In semiconductor memory device manufacturing, the channel length of the DRAM transfer gate devices continues to shrink aggressively. Conventional scaling techniques are limited in their applicability for low leakage DRAM transfer devices. There is thus a need for novel integration schemes with only limited shrinking of the channel length.
As the DRAM cell size decreases, the transfer gate has consequently shrunk with it. Earlier cell sizes (&gt;8 F.sup.2) allow for wiggled gates to keep the array transistor off leakage to a minimum. With the onset of 8 F.sup.2 cells with equal lines and spaces at minimum feature size, F, in the wordline direction, there is need to provide larger transfer gate lengths of the array pass transistor by non-lithographic techniques. Conventional scaling techniques use shallow junctions (limited by surface leakage and charge writeback characteristics), high channel doping concentrations or halo implants which increase leakage and are thus not easy to incorporate in DRAM processing.
One known process is based on the BEST (BuriEd Strap) cell modified for 8 F.sup.2. Once the trench capacitor and shallow trench isolation are formed, the gate conductor stack is put down.
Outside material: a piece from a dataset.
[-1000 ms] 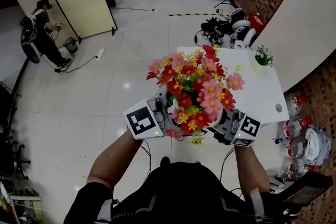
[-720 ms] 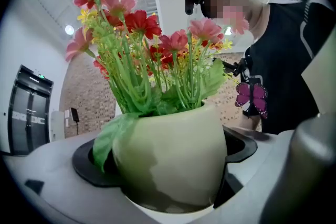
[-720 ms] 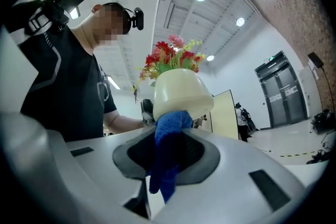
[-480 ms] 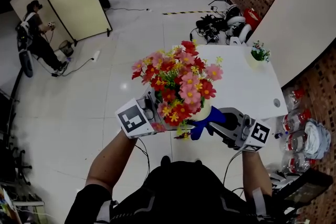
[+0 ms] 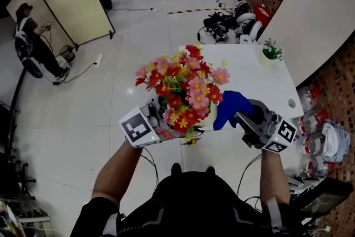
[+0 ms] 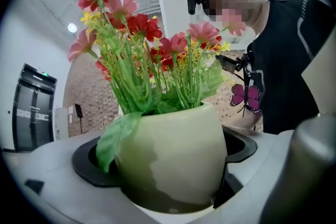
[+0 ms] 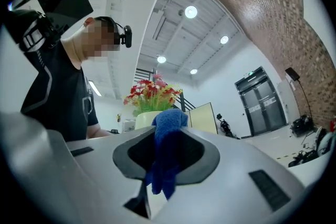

Typically, the gate conductor stack consists of polysilicon and WSi.sub.x capped with SiN. During the gate mask opening step, the SiN is patterned and the etch typically stops in the WSi.sub.x, the resist is stripped and the remaining gate conductor stack is etched with the SiN as a hard mask. Post gate sidewall oxidation, the SiN spacers are formed, followed by a barrier SiN film and boron phosphorus silicate glass (BPSG) deposition, densification and planarization. A TEOS (tetraethylorthosilicate) layer is formed for the damascene bitlines and the bitline contacts are etched borderless to the gates prior to forming the bitline wiring layer (generally tungsten).
Additionally, it is known that the present processing of DRAM structures in the array portion of the device directly links the lithographic dimension to the polysilicon linewidth. Hence, if there is resist webbing, the increase in the polysilicon linewidth is limited which directly affects the retention of the DRAM cell.
The present invention is thus directed to further improvements in gate conductor processing which can be easily incorporated into existing DRAM processing techniques.